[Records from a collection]
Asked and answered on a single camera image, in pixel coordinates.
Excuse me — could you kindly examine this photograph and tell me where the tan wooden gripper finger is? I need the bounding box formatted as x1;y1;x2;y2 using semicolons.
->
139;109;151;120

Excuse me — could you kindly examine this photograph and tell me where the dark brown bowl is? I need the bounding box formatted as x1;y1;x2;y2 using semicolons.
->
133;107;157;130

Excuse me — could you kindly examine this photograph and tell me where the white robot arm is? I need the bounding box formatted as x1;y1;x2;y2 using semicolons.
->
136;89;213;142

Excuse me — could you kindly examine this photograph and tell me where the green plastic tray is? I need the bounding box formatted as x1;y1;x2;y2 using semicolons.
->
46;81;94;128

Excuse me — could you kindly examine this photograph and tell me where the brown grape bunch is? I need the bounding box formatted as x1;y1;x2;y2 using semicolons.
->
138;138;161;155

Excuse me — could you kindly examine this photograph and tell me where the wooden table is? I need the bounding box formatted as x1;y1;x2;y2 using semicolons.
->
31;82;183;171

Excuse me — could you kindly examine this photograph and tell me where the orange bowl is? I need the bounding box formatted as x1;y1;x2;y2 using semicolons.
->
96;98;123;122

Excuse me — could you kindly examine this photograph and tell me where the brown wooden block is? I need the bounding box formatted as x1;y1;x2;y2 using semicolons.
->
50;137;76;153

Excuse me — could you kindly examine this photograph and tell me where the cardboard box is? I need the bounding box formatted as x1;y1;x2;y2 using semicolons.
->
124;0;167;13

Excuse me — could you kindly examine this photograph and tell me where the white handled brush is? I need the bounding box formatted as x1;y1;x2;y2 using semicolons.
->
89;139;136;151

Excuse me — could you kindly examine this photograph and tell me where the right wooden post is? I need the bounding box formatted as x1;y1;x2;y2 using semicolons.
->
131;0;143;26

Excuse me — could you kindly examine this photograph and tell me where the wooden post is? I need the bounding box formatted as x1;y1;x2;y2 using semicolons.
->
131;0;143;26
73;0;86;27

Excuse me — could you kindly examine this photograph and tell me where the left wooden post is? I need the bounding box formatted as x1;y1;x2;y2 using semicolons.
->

- **TASK INSTRUCTIONS**:
I need all of the records above retyped exactly, please.

- **TASK RESPONSE**:
Asked and answered on a single camera image, in pixel coordinates.
Excuse me — could you kindly examine this photograph and tell me where the tan wooden gripper finger is? I need the bounding box formatted as x1;y1;x2;y2 using semicolons.
->
139;109;151;120

Excuse me — could you kindly examine this photograph and tell me where the dark brown bowl is? I need the bounding box formatted as x1;y1;x2;y2 using semicolons.
->
133;107;157;130

Excuse me — could you kindly examine this photograph and tell me where the white robot arm is? I need the bounding box formatted as x1;y1;x2;y2 using semicolons.
->
136;89;213;142

Excuse me — could you kindly examine this photograph and tell me where the green plastic tray is? I need the bounding box formatted as x1;y1;x2;y2 using semicolons.
->
46;81;94;128

Excuse me — could you kindly examine this photograph and tell me where the brown grape bunch is? I need the bounding box formatted as x1;y1;x2;y2 using semicolons.
->
138;138;161;155

Excuse me — could you kindly examine this photograph and tell me where the wooden table is? I need the bounding box formatted as x1;y1;x2;y2 using semicolons.
->
31;82;183;171

Excuse me — could you kindly examine this photograph and tell me where the orange bowl is? I need the bounding box formatted as x1;y1;x2;y2 using semicolons.
->
96;98;123;122

Excuse me — could you kindly examine this photograph and tell me where the brown wooden block is? I need the bounding box formatted as x1;y1;x2;y2 using semicolons.
->
50;137;76;153

Excuse me — could you kindly examine this photograph and tell me where the cardboard box is? I need the bounding box formatted as x1;y1;x2;y2 using semicolons.
->
124;0;167;13

Excuse me — could you kindly examine this photograph and tell me where the white handled brush is? I need the bounding box formatted as x1;y1;x2;y2 using semicolons.
->
89;139;136;151

Excuse me — could you kindly examine this photograph and tell me where the right wooden post is? I need the bounding box formatted as x1;y1;x2;y2 using semicolons.
->
131;0;143;26

Excuse me — could you kindly examine this photograph and tell me where the wooden post is? I need the bounding box formatted as x1;y1;x2;y2 using semicolons.
->
131;0;143;26
73;0;86;27

Excuse me — could you kindly examine this photograph and tell me where the left wooden post is? I need the bounding box formatted as x1;y1;x2;y2 using semicolons.
->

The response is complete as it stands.